К слову сказать, мое уничтожение началось с вечно молодой газеты «Комсомольская правда». Я вместе с советским народом верила в комсомол и в «Комсомольскую правду». Ведь это правда молодых, бесстрашных. Этот дух молодого бесстрашия надолго поселился в том сером сталинском здании на улице Правды. Не знаю, вел ли там курсы Илья Шатуновский, но его заказной фельетонный сарказм крепок и живуч.
Теперь я думаю: а что же со мной случилось с тех самых лет? Была ли после того у меня молодость, беззаботная и розовая, как должно быть в двадцать? Перенесусь туда и отвечу: нет, не была. Я уже никогда не была молодой. Только притворялась. Но тогда не понимала этого. Понимаю сейчас. Долго носила маску жизнерадостной девушки. А всего-то — пара статей в прессе моей любимой Родины.
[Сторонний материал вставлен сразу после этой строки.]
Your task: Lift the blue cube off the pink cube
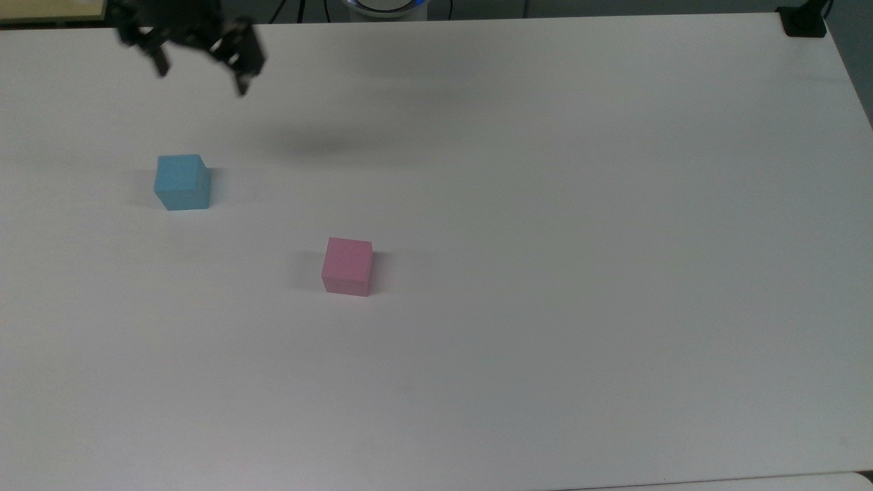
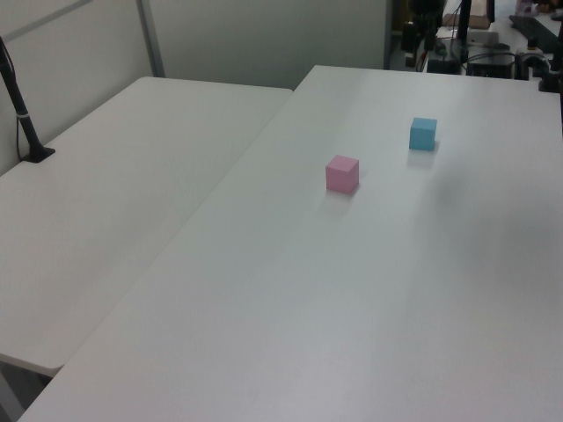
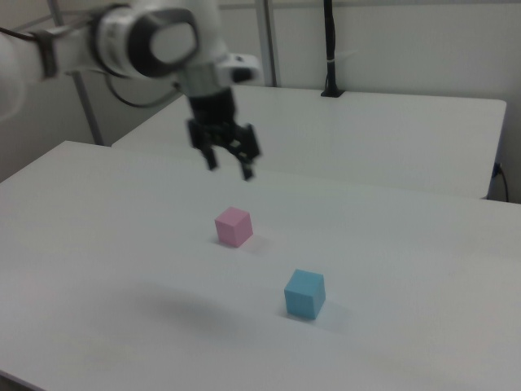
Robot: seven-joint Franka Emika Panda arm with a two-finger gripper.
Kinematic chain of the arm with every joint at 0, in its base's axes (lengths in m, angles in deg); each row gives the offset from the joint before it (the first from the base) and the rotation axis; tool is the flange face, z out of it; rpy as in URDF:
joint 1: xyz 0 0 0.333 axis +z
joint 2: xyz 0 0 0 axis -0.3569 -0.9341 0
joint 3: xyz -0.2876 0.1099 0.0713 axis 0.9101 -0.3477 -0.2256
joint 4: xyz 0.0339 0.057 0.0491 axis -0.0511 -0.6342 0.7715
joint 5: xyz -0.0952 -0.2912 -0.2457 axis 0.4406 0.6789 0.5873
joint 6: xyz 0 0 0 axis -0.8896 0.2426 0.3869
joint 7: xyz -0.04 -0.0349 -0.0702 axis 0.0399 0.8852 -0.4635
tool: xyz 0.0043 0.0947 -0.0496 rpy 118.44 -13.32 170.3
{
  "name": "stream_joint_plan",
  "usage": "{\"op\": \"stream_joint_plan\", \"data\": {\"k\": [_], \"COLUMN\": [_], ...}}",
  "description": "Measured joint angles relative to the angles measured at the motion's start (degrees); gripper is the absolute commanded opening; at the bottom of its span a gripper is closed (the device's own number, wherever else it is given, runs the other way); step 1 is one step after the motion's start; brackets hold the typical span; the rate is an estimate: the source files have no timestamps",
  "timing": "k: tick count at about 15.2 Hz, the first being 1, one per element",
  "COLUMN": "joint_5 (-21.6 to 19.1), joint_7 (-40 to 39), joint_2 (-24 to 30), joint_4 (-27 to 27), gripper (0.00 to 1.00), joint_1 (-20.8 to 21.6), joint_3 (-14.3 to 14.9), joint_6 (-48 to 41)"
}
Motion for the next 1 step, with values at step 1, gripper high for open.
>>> {"op": "stream_joint_plan", "data": {"k": [1], "joint_5": [0.0], "joint_7": [0.5], "joint_2": [1.4], "joint_4": [-0.2], "gripper": [1.0], "joint_1": [0.2], "joint_3": [-2.1], "joint_6": [-2.3]}}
Перелетим из пятьдесят восьмого в годы нашей свободной демократической жизни, со свободной прессой, со свободными мыслями, о которых, кстати, мечтали все нормальные мыслящие люди. Год 1996-й. Осень. Репетиции «Недосягаемой». Параллельно записываю «Грустную пластинку». Несколько раз звонит мне, как мне сказали, скандальный, острый журналист насчет интервью в «Комсомольской правде». Ладно. Есть о чем поговорить. Встречаюсь с ним в тусклом фойе театра после репетиции. За мной заехал Сергей Михайлович. После интервью мы должны быть на записи пластинки. Сидит вдалеке и что-то читает. Скандальный журналист с виду совсем не производит какого-то соответствующего этому слову впечатления. Я думаю — ну что же у нас с ним может «разгореться»? По всему, должен был состояться вполне нормальный газетный «костер». У меня есть дрова. Я играю женщину начала века. Соммерсет Моэм. Интересно ведь, как со временем меняется, и меняется ли женский характер. Разберемся.